AI Article Synopsis

  • - The study aimed to explore how sense of coherence, work engagement, and work environment influenced psychological distress during the early COVID-19 pandemic in Chile.
  • - Data was collected from April to December 2020 using various scales to assess work engagement, sense of coherence, and psychological distress, and the results showed that 72.7% of participants experienced high psychological distress, particularly women.
  • - Key factors linked to psychological distress included work-related stress, low sense of coherence, low work engagement, and poor health perceptions, which can inform strategies to mitigate psychological impacts in future pandemics.

Article Abstract

Objectives: The aim of this study was to analyse the relationship between sense of coherence, work engagement, and work environment variables as predictors of the level of psychological distress during the first phase of the COVID-19 pandemic in Chile.

Methods: Cross-sectional descriptive study collected between April 22 and December 16, 2020, using non-probabilistic snowball sampling.
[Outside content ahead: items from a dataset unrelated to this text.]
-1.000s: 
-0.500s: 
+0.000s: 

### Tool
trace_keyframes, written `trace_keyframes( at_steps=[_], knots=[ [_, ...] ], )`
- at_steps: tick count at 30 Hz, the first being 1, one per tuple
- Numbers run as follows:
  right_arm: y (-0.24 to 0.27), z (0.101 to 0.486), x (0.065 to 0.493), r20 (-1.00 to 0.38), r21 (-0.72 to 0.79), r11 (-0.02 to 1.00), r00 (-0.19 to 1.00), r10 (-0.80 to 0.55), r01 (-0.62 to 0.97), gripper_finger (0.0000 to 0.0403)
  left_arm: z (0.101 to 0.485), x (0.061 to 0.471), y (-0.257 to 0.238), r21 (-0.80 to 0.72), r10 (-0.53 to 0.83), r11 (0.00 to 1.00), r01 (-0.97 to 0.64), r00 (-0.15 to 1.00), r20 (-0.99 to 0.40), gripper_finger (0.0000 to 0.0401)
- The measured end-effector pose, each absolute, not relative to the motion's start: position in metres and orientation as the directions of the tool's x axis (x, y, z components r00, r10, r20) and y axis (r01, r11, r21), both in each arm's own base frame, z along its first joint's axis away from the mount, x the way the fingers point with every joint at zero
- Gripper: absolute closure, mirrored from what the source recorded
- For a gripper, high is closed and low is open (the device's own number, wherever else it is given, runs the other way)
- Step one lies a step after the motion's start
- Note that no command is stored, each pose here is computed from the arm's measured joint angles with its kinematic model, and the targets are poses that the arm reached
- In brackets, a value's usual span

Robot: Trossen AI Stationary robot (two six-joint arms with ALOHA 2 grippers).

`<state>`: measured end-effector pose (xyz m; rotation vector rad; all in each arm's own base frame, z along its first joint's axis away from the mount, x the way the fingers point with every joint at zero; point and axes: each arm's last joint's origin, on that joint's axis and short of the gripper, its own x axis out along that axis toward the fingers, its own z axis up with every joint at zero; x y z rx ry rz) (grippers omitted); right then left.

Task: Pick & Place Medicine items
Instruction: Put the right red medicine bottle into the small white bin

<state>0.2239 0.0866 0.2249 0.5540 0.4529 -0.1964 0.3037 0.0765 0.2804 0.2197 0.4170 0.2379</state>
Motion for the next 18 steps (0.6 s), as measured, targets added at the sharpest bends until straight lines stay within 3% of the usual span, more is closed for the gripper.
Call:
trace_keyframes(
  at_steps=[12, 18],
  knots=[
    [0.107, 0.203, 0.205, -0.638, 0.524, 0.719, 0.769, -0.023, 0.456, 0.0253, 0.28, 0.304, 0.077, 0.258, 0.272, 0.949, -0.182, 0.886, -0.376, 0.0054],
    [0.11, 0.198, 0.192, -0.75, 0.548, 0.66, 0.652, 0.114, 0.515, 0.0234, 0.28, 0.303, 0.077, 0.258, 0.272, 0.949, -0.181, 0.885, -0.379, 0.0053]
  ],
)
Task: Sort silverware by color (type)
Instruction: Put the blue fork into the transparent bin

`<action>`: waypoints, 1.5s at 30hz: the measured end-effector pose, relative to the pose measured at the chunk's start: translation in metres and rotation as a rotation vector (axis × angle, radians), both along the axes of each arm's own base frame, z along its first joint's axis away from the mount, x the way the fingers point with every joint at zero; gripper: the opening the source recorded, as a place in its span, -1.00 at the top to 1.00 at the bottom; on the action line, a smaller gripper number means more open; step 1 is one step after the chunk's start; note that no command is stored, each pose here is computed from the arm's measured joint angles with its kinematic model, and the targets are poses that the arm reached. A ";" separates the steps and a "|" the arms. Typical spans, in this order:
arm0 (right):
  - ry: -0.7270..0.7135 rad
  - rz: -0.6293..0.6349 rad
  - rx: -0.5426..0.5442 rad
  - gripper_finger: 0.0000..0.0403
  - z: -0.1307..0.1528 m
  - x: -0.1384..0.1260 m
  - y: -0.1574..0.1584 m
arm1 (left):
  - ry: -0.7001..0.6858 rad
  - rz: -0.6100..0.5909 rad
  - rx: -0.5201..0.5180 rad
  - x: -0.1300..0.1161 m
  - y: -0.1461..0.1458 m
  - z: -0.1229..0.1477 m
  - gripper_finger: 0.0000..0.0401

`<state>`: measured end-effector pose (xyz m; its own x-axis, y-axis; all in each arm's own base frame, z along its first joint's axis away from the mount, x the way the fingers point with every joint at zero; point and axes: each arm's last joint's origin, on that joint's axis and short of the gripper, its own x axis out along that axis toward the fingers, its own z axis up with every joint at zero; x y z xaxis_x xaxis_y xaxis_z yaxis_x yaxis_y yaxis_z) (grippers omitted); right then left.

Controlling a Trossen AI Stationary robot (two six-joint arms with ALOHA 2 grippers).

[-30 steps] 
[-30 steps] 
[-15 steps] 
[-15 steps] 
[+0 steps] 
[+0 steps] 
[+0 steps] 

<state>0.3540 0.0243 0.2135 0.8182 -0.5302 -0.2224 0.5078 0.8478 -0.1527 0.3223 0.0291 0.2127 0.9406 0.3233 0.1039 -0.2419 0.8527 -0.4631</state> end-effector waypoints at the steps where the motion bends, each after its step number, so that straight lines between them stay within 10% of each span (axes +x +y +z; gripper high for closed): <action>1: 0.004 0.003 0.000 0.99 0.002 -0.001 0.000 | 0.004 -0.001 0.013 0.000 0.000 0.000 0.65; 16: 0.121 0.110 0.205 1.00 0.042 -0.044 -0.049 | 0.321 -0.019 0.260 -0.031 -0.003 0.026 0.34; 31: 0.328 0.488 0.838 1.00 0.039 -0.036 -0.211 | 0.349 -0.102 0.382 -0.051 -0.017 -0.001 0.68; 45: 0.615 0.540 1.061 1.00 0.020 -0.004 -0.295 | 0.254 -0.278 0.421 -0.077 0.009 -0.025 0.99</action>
The study variables and instruments were socio-demographic variables, work engagement (UWES-9 scale), sense of coherence (Antonovsky SOC-13 scale), and psychological distress (GHQ-12 scale). Multivariate analysis and binary logistic regression were performed including the scores of the three questionnaires and other variables such as effectiveness, safety, stress, health perception, and sex. Finally, the CHAID technique was applied to create a segmentation tree.

Results: 72.7 % of participants had high levels of psychological distress, more predominantly among women, with work stress and low sense of coherence acting as the most influential mediators in generating psychological distress, and even more so when both were combined. Low work engagement and the availability of safe and effective means to prevent infection were predictors of psychological distress among workers.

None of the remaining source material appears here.